What to work on - Go through the data that follows and restate each line exactly as it reads.

------------------------

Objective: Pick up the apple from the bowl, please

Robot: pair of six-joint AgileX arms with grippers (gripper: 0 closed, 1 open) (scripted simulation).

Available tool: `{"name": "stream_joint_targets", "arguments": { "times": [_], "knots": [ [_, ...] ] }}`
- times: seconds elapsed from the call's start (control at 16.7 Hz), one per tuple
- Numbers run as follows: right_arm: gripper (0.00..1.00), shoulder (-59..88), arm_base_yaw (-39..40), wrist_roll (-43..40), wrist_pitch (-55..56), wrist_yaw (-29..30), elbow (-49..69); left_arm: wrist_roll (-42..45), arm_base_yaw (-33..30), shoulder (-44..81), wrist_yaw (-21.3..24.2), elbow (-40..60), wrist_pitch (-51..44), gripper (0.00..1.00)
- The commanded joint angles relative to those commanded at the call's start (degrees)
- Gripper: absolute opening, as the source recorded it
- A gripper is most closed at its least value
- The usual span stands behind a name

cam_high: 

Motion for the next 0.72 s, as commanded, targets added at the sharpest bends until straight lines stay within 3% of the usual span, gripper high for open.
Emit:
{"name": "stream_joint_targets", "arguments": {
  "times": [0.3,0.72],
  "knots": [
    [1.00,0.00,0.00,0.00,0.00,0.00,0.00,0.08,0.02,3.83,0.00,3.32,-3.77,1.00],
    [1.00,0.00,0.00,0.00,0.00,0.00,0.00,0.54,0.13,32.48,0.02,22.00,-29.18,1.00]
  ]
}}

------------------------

Solution to this task -
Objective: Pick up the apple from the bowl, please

Robot: pair of six-joint AgileX arms with grippers (gripper: 0 closed, 1 open) (scripted simulation).

Available tool: `{"name": "stream_joint_targets", "arguments": { "times": [_], "knots": [ [_, ...] ] }}`
- times: seconds elapsed from the call's start (control at 16.7 Hz), one per tuple
- Numbers run as follows: right_arm: gripper (0.00..1.00), shoulder (-59..88), arm_base_yaw (-39..40), wrist_roll (-43..40), wrist_pitch (-55..56), wrist_yaw (-29..30), elbow (-49..69); left_arm: wrist_roll (-42..45), arm_base_yaw (-33..30), shoulder (-44..81), wrist_yaw (-21.3..24.2), elbow (-40..60), wrist_pitch (-51..44), gripper (0.00..1.00)
- The commanded joint angles relative to those commanded at the call's start (degrees)
- Gripper: absolute opening, as the source recorded it
- A gripper is most closed at its least value
- The usual span stands behind a name

cam_high: 

Motion for the next 0.72 s, as commanded, targets added at the sharpest bends until straight lines stay within 3% of the usual span, gripper high for open.
Emit:
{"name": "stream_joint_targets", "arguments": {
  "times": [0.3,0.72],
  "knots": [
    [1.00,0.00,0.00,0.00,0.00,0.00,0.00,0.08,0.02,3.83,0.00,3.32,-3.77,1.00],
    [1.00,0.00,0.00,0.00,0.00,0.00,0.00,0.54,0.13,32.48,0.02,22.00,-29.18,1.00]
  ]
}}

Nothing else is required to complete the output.